_Task description:_ The answer is an exact copy of the lines from the one with "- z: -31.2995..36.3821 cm" to the end of the listing below, pictures left out.

*** Opening of Collected data ***

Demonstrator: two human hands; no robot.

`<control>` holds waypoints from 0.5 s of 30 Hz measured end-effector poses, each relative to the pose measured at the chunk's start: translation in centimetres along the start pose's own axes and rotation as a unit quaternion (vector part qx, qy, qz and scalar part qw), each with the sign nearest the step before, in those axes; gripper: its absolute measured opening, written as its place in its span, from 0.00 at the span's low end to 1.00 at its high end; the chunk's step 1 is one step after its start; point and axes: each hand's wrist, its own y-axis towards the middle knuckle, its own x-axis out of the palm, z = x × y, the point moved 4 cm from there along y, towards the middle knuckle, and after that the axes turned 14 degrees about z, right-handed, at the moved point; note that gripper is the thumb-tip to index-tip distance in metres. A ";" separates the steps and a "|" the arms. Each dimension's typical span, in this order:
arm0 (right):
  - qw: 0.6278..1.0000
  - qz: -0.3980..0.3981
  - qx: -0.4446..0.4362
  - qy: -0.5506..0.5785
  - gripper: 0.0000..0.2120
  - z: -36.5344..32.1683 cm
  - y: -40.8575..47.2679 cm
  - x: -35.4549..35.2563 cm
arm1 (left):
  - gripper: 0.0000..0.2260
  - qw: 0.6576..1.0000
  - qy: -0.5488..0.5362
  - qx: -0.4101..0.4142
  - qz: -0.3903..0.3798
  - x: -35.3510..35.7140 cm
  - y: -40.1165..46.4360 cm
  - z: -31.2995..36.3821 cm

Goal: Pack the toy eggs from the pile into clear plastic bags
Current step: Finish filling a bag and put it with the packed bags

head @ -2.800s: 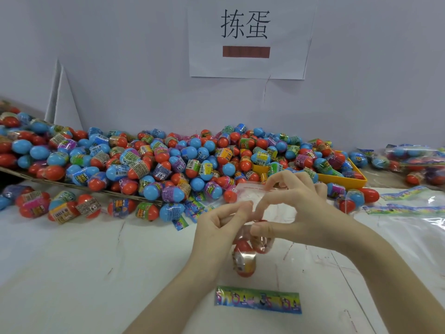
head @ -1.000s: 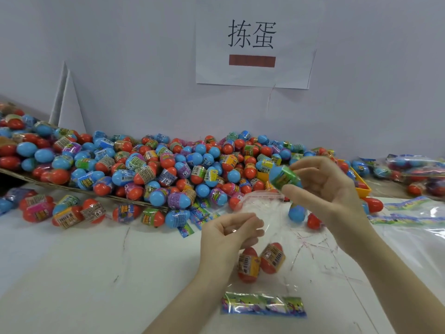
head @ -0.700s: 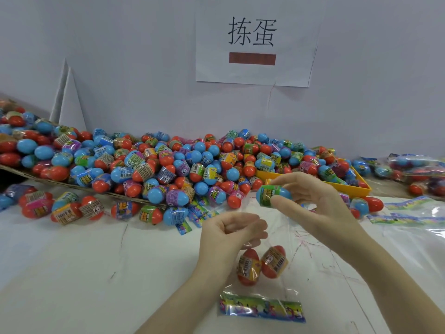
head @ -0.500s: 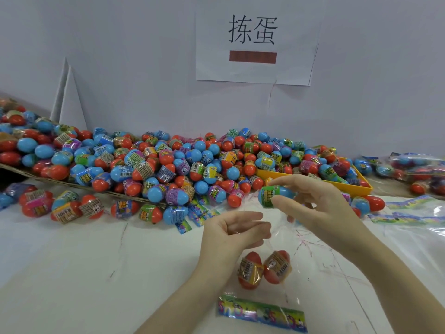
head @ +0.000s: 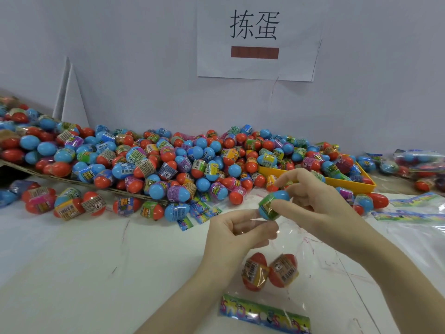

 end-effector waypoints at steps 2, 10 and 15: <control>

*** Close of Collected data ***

_Response for this exercise:_
  - z: -31.2995..36.3821 cm

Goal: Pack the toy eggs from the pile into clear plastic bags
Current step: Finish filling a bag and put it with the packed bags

head @ -2.800s: 
head @ -1.000s: 
head @ -0.700s: 
head @ -0.500s: 
head @ +0.000s: 

 end-effector waypoints at steps 2, 10 and 15: <control>

The reply is now complete.